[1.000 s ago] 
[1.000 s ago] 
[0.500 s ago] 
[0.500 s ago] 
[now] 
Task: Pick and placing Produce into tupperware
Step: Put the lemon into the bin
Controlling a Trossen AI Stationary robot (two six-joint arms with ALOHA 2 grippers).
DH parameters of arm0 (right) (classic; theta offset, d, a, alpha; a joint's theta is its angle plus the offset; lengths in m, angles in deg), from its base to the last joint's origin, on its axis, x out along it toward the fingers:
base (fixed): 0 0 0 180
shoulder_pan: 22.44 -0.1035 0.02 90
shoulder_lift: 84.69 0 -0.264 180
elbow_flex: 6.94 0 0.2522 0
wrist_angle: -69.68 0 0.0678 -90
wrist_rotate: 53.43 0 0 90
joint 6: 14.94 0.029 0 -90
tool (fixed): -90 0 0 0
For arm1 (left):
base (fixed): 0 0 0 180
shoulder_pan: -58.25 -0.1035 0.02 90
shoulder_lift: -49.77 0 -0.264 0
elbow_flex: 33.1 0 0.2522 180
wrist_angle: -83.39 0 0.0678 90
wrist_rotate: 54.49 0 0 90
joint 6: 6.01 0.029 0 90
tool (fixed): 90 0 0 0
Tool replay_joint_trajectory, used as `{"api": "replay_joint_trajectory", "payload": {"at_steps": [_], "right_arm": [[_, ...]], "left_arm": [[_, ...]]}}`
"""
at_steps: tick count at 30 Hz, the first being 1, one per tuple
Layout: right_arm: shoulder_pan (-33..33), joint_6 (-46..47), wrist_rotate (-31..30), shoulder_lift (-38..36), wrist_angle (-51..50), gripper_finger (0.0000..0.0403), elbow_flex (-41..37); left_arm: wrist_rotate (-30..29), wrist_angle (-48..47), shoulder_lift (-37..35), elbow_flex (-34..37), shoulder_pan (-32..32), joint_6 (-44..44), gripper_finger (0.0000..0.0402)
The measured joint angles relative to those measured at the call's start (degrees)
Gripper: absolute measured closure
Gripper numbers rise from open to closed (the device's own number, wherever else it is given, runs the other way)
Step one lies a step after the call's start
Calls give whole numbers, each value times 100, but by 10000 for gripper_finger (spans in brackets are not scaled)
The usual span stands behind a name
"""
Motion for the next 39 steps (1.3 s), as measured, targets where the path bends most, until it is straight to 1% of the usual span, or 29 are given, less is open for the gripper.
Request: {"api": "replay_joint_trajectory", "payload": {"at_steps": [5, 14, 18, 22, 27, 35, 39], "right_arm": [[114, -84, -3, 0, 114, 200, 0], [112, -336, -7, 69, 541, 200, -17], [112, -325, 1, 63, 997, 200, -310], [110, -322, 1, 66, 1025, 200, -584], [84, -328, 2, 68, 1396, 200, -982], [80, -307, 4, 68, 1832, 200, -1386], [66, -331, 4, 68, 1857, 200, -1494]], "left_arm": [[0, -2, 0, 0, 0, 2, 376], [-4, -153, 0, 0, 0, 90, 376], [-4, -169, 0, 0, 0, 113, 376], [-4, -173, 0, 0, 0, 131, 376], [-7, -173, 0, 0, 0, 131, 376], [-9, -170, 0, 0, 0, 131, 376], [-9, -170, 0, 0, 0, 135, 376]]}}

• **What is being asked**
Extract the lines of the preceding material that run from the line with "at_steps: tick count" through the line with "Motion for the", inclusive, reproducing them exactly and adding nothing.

• **Task response**
at_steps: tick count at 30 Hz, the first being 1, one per tuple
Layout: right_arm: shoulder_pan (-33..33), joint_6 (-46..47), wrist_rotate (-31..30), shoulder_lift (-38..36), wrist_angle (-51..50), gripper_finger (0.0000..0.0403), elbow_flex (-41..37); left_arm: wrist_rotate (-30..29), wrist_angle (-48..47), shoulder_lift (-37..35), elbow_flex (-34..37), shoulder_pan (-32..32), joint_6 (-44..44), gripper_finger (0.0000..0.0402)
The measured joint angles relative to those measured at the call's start (degrees)
Gripper: absolute measured closure
Gripper numbers rise from open to closed (the device's own number, wherever else it is given, runs the other way)
Step one lies a step after the call's start
Calls give whole numbers, each value times 100, but by 10000 for gripper_finger (spans in brackets are not scaled)
The usual span stands behind a name
"""
Motion for the next 39 steps (1.3 s), as measured, targets where the path bends most, until it is straight to 1% of the usual span, or 29 are given, less is open for the gripper.

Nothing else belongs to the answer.